Raw data:

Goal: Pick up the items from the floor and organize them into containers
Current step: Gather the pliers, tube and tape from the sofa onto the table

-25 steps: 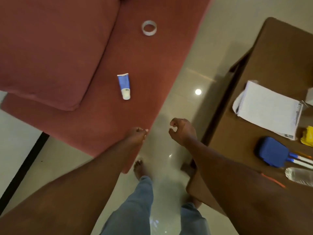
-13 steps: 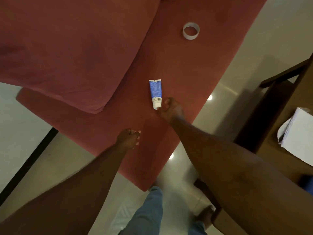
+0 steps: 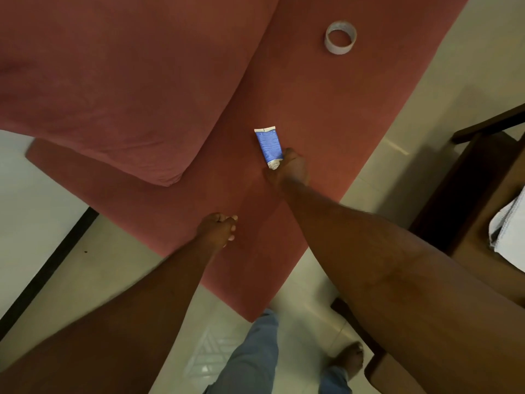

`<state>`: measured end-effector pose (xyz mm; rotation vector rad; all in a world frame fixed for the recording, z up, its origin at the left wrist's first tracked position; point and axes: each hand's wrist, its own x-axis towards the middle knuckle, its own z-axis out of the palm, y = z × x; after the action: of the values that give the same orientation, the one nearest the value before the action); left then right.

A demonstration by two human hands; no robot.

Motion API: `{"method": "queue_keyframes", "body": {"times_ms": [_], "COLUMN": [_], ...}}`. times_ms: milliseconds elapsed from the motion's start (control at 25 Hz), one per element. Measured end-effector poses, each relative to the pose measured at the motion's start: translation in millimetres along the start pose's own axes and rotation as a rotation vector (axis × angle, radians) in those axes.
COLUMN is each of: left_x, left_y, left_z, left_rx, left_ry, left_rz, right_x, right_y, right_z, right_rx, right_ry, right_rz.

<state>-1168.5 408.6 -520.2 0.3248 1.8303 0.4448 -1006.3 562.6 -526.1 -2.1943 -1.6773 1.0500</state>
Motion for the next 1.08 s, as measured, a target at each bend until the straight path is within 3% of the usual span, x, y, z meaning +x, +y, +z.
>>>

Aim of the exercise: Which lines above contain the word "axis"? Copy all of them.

Response below:
`<state>`: measured end-effector pose (xyz mm; rotation vector rad; all in a world frame fixed for the recording, z up, its origin at the left wrist's first tracked position; point and axes: each hand's wrist, its own x-axis towards the middle knuckle, its own z-axis out of the palm, y = z × x; after the action: of the values that give the same orientation, the one nearest the value before the action); left then right.
Motion API: `{"method": "queue_keyframes", "body": {"times_ms": [_], "COLUMN": [_], ...}}`. times_ms: milliseconds elapsed from the motion's start (control at 25 Hz), one per element. Measured end-effector poses, each relative to the pose measured at the motion's start: translation in millimetres along the start pose's own axes and rotation as a rotation vector (axis × angle, radians) in those axes.

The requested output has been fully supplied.